Look through the entries that follow and return each line that has the string "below".
┌─ Materials provided
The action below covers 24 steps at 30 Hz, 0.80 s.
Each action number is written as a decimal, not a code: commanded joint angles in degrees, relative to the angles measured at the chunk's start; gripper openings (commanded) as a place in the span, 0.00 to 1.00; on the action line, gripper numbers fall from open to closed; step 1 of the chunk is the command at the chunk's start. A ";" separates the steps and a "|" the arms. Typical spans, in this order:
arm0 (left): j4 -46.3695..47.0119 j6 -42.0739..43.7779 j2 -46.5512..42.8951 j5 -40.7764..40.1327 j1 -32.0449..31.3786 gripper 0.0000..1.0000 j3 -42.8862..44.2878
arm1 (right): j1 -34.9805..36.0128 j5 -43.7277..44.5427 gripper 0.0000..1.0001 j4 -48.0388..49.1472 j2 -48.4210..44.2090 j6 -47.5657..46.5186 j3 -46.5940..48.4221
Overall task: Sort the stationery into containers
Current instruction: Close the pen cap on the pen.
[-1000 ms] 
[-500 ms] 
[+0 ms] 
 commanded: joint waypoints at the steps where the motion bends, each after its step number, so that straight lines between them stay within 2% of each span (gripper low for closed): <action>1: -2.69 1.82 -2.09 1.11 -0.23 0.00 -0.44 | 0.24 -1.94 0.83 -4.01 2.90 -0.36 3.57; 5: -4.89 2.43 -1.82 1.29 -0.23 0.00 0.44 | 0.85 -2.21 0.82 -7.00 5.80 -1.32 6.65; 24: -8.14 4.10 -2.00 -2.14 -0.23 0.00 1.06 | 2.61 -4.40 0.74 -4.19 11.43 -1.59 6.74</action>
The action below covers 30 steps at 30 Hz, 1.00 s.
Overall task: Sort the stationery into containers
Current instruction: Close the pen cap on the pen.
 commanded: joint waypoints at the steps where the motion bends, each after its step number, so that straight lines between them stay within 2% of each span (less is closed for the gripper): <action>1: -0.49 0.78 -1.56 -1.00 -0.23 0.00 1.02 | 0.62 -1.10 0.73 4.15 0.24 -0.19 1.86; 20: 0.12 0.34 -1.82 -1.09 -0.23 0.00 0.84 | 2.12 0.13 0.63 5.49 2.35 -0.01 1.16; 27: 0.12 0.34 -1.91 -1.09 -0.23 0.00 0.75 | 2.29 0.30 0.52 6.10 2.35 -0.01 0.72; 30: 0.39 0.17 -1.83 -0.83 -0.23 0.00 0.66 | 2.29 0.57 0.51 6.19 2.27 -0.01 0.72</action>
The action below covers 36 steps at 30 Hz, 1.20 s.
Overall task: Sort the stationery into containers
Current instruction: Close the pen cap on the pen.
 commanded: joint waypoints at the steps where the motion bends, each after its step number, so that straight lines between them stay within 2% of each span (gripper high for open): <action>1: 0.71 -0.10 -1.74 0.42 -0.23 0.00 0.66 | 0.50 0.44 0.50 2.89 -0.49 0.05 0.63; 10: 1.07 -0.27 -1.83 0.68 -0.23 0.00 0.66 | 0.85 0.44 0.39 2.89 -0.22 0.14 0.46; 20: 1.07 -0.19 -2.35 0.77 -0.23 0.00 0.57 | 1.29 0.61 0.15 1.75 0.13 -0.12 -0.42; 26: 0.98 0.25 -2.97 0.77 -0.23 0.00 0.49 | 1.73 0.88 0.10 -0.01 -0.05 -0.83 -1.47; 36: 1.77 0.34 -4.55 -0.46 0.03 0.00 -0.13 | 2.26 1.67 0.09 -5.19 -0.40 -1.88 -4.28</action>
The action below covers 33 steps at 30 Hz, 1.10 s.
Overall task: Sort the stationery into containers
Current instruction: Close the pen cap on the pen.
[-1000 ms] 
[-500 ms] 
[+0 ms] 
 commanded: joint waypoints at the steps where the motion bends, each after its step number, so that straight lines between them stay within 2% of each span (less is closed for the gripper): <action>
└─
◆ **Problem solution**
The action below covers 24 steps at 30 Hz, 0.80 s.
The action below covers 30 steps at 30 Hz, 1.00 s.
The action below covers 36 steps at 30 Hz, 1.20 s.
The action below covers 33 steps at 30 Hz, 1.10 s.

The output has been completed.